The Law of Cosines, which is sometimes also known simply as the Cosine Rule, can be very helpful in solving for unknown sides and angles in all types of triangles. A mathematician would write it out like this: c^{2} = a^{2} + b^{2} – 2abcos(C). Simple, right? No further explanation needed; let’s move on.

Just kidding! Although the average mathematician has had extensive practice putting the Law of Cosines to good use, the uninitiated may find that this string of letters and exponents is a bit much to process. Let’s break it down and see if we can make better sense of it.

Dedicated students may recall that the Pythagoras Theorem, which can be used to calculate values for right-angled triangles, reads a^{2} + b^{2} = c^{2}. The Cosine Rule can be thought of as an extension of this theorem. Unlike Pythagoras’ discovery, though, this mathematical law holds true for all triangles, not just those that include right angles. It is most useful for finding one missing side when its corresponding opposite angle and the other two sides are known, or when all of the sides are known. It can also be used quite simply and effectively to find the angles of a triangle in which all three sides are known. Let’s take a look at a few examples to help make sense of why.

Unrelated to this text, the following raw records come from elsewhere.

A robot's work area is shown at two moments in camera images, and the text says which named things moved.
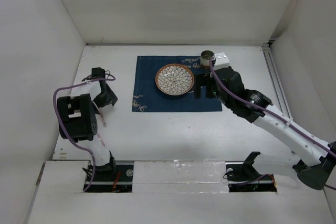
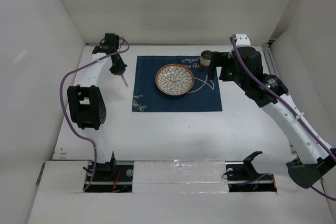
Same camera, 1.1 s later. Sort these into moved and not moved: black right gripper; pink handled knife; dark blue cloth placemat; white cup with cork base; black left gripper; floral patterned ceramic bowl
Moved: black right gripper; black left gripper; pink handled knife
Not moved: dark blue cloth placemat; white cup with cork base; floral patterned ceramic bowl
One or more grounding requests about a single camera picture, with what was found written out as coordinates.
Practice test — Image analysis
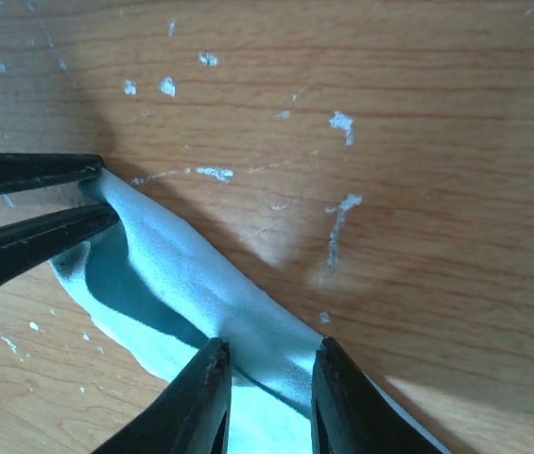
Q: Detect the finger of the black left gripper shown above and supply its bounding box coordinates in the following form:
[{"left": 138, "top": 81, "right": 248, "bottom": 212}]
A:
[
  {"left": 0, "top": 153, "right": 104, "bottom": 195},
  {"left": 0, "top": 204, "right": 119, "bottom": 286}
]

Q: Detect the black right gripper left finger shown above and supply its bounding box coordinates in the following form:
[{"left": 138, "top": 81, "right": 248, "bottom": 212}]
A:
[{"left": 95, "top": 338, "right": 232, "bottom": 454}]

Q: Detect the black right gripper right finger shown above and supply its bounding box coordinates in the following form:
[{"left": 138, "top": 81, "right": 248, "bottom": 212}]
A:
[{"left": 311, "top": 338, "right": 446, "bottom": 453}]

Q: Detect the light blue cleaning cloth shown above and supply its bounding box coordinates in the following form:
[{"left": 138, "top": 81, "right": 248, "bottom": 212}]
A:
[{"left": 48, "top": 167, "right": 452, "bottom": 454}]

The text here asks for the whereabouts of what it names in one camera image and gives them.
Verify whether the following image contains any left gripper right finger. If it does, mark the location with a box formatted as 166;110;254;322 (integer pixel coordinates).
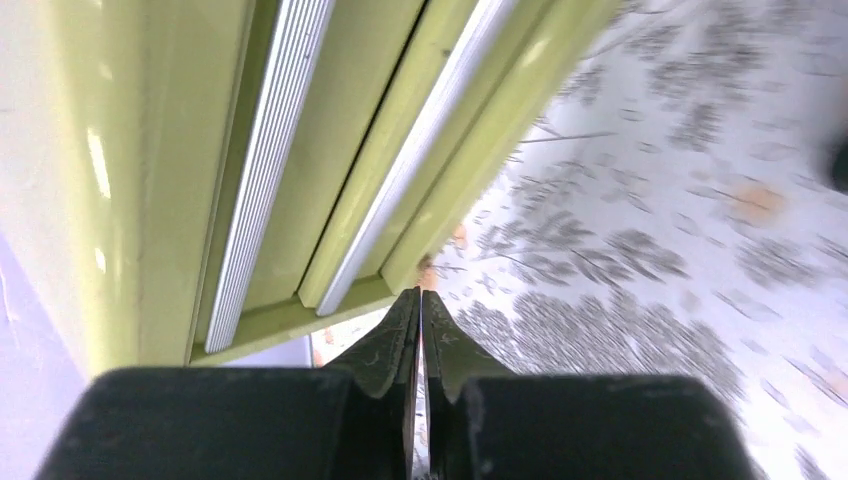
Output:
421;291;755;479

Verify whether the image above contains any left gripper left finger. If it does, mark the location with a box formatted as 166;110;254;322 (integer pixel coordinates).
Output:
37;288;422;479

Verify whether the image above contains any yellow-green drawer cabinet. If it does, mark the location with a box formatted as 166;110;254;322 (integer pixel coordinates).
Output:
1;1;617;377

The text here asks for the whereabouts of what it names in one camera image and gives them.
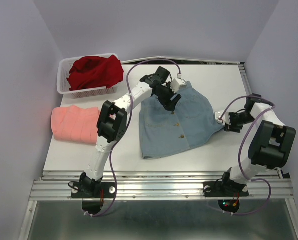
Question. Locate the aluminium mounting rail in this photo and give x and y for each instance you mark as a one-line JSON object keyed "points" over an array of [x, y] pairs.
{"points": [[158, 185]]}

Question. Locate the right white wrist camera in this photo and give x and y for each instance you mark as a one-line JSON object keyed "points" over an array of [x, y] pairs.
{"points": [[222, 117]]}

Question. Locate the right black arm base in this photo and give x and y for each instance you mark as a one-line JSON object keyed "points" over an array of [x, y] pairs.
{"points": [[217, 189]]}

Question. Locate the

Example #1: Find an Unknown Side

In this example, two sides and the angle that lies between them are known. The third side, “c,” is unknown. Thankfully, the Law of Cosines is set up perfectly to solve for the unknown variable; if instead we were solving for “a,” though, we would simply have to take the extra step of isolating the variable before proceeding. Since “c^{2}” is already isolated on one side of the equation, though, all we have to do is plug in the known values. Once we’re done it should read: c^{2 }= 8^{2} + 11^{2} – 2(8)(11)cos(37^{o}).

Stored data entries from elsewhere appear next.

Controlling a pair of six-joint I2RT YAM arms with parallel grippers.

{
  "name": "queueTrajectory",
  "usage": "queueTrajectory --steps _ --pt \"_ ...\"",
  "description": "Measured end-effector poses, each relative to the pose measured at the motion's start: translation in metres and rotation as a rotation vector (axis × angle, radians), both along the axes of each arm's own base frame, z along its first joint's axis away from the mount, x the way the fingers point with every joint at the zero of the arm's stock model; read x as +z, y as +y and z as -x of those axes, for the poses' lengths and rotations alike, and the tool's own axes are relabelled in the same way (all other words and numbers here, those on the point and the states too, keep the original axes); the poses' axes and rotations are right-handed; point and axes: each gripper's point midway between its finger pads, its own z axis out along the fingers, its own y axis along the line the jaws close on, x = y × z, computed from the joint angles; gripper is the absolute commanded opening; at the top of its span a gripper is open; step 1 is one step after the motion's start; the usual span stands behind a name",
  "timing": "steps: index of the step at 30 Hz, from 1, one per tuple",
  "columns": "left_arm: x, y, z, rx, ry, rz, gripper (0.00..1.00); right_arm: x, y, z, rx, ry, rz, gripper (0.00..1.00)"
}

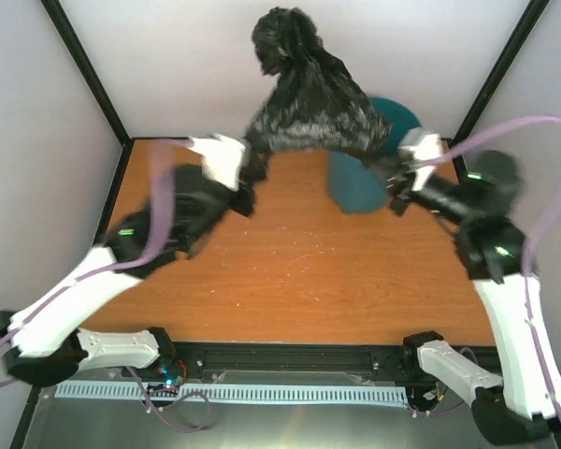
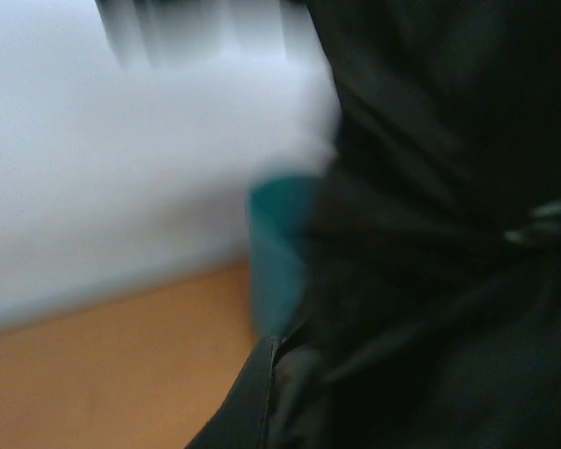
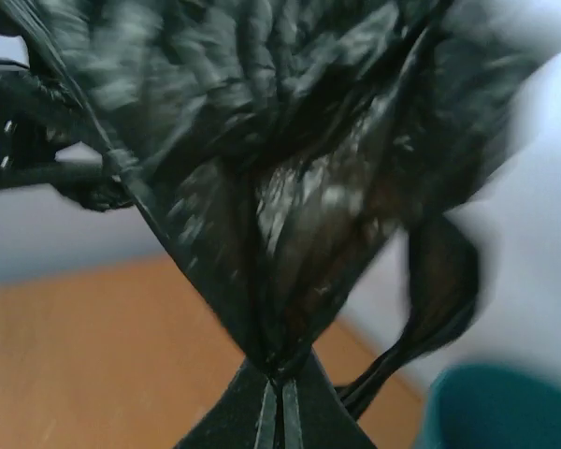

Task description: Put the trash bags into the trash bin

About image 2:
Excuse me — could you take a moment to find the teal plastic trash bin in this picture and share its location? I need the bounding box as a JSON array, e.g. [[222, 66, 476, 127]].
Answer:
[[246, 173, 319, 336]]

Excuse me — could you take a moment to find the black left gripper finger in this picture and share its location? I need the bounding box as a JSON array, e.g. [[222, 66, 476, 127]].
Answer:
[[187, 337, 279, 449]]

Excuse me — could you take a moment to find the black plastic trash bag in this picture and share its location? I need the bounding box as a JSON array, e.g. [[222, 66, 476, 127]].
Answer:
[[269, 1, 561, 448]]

Remember to follow the order of operations while completing these calculations. First, all of the exponents can be calculated independently of each other to get 64 and 121 for a^{2} and b^{2}. The cosine of 37^{o} can be approximated numerically as 0.798 for the purposes of solving the equation, leading to an equation that reads: c^{2} = 64 + 121 – 176 x 0.798, or c^{2} = 44.44. This is, of course, only an approximation.

If the situation calls for increased accuracy, estimate the number to further decimal places. Finally, taking the square root of both sides should leave us with c = 6.67.

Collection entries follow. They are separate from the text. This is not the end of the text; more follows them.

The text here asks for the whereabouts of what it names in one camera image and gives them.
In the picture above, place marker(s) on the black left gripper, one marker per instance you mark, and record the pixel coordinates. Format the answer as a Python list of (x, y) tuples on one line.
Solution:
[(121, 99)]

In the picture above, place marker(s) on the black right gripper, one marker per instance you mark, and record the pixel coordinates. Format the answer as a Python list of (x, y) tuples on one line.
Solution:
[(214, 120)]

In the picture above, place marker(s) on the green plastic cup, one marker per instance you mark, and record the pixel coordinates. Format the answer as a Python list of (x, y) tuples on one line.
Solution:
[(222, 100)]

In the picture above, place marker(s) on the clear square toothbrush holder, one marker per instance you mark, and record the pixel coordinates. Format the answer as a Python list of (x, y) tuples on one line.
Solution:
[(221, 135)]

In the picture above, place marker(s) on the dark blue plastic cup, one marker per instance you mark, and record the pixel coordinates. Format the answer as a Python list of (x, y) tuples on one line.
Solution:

The same process can be followed to find any angle in a triangle, provided all three sides are known.

When the formula is used to calculate missing angles it’s best to rearrange it to read:

cos(C) = a2 + b2 – c2 / 2ab and perform the calculations from there. Keep in mind that the Law of Cosines hasn’t changed in this circumstance; we’re just isolating the variable prior to plugging in all of the relevant information. The same strategy can be used to solve for a different angle, or a different side. Isolating the variable first does not change how the Cosine Rule is applied, it just makes it easier to perform all of the calculations correctly.